'Intelligent discontent is the mainspring of civilization.' -- Eugene V. Debs

Sunday, April 08, 2007

A Growth Industry: Construction of More Indefinite Detention Facilities in Iraq (Part 2) 

Yesterday, I posted about plans for significantly expanding the network of detention facilities within Iraq, and the number of military police required for them. But, as reported in today's Los Angeles Times, it turns out that these facilities have been . . . . . you guessed it, a prime recruiting venue for al-Qaeda:

U.S.-run detention camps in Iraq have become a breeding ground for extremists where Islamic militants recruit and train supporters, and use violence against perceived foes, say former inmates and Iraqi officials.

Extremists conducted regular indoctrination lectures, and in some cases destroyed televisions supplied by the Americans for use with educational videos, banned listening to music on radios, forbade smoking and stoked tensions between Sunni and Shiite detainees, they said.

Iraqis swept up in security operations and held indefinitely while the Americans try to determine whether they have any links to the insurgency are susceptible to the extremists' message, former detainees said.

Their accounts of life in Camp Cropper, the main U.S. detention center at the Baghdad airport, indicate that three years after the abuse scandal at the Abu Ghraib prison, the U.S. is still struggling to find a balance in the way it runs its detention system.

Prisons have long served as an incubator for radicals, and mass roundups by the U.S. military after the 2003 invasion are now blamed for antagonizing Iraq's Sunni Arab population and feeding the insurgency.

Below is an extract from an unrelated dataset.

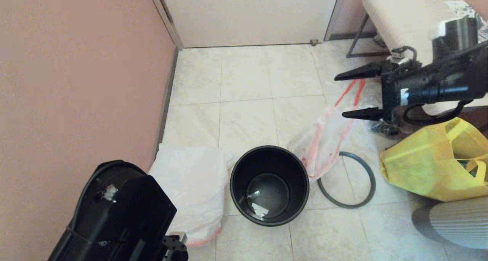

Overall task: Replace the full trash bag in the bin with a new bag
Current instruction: Place the trash bag on the floor

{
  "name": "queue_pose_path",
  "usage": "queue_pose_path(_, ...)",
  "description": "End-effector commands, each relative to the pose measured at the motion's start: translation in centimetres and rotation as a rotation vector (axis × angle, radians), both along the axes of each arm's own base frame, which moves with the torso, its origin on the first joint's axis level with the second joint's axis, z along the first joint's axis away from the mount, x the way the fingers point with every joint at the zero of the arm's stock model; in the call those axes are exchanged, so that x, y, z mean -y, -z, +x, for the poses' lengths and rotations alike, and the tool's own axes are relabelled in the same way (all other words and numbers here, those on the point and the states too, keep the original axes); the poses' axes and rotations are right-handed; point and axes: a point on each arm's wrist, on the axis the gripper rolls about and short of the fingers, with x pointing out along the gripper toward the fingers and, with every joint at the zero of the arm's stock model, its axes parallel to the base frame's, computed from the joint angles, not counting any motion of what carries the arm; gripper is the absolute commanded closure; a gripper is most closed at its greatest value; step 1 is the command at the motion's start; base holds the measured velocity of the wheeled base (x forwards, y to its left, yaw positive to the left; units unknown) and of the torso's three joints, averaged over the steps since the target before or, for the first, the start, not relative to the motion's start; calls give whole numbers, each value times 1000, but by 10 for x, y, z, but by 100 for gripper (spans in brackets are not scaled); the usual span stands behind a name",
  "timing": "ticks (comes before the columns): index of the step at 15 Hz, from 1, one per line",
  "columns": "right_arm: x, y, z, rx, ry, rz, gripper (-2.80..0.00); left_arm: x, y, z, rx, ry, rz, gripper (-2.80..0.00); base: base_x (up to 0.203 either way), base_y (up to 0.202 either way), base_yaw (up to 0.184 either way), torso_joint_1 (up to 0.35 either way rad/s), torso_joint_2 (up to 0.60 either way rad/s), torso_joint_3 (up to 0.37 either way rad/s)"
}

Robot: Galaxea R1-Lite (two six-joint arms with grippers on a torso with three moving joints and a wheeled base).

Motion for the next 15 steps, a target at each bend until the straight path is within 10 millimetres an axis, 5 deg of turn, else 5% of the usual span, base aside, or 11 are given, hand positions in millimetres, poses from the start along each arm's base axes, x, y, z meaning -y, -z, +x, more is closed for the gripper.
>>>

How has the US military attempted to address the problem? The article provides the humorous answer:

A year ago, the U.S. military instituted a rehabilitation program that consisted of educating detainees about Iraq's new political process, Sultan, the Human Rights ministry liaison, said. However, counter-terrorism experts say that the U.S. military needs to take a far more comprehensive approach.

"Simple classes … aren't sufficient. It has to be part of a broader, comprehensive program," said Bruce Hoffman, a terrorism expert at Georgetown University. De-Nazification efforts in post-World War II Germany involved more than a civics class.

"Our failure to pursue such programs is indicative of the low priority we have always inexplicably given to acquiring detailed psychological, demographic and cultural intelligence from the detainees in Iraq," Hoffman said. "All that is valued by us is hard tactical intelligence — when there is a wealth of other information that we can obtain that in the long run could be decisive strategically."

So far, Sultan said, radicals have sabotaged the U.S. program of civics and literacy classes.

"It's very difficult when you have a one-hour class, and you spend the next 23 hours with the imam," he said.

The hidden pearl here is the comparison to de-nazification: De-Nazification efforts in post-World War II Germany involved more than a civics class.

Yet again, we have a subtle, but clear attempt to analogize Iraqi Baathism to Nazism, an acceptance of the puerile good versus evil mentality that has pervaded the purported war on terror and the invasion and occupation of Iraq since their inception.

Significantly, however, the horrors of Nazism did not require the banishment of many of its most socially prominent adherents. Indeed, de-nazification did involve more than a civics class, it emphasized the reentry of politically, economically and technically skilled Nazis back into German society, shorn of public knowledge of their notorious pasts, so that the US could fight a Cold War against the Soviets in a fractured Germany.

In other words, de-nazification never happened, unless one is enamoured of the Orwellian use of the English language. The anger of the postwar generation of German youth over the discovery of this policy was a major incitement of social unrest in the 1960s and 1970s, as well as an inspiration for the great German filmmakers of that era and beyond, such as Straub, Fassbinder, Reitz, Schlorndorf and others.

And, hence, we should not be surprised to hear the neoconservative chorus now singing, in unison, that the discharge of the Baathist Iraqi army in the summer of 2003 was one of the most grave errors of the Occupation Authority. And, similarly, the increasing acceptability of ex-Baathists to the US, such as Allawi, for example, echoes the illusory de-nazification of the late 1940s.

Finally, the article reveals the self-sustainability of military neoliberalism. Private security contractors and prison construction have become enduring profit centers in the evolving neoliberal order. Hence, it requires a perpetual stream of people to surveil, arrest and incarcerate. Accordingly, we should not be surprised to discover that, rather than effectively deterring crime and violence, the system of US detention facilities in Iraq actually serves to facilitate it.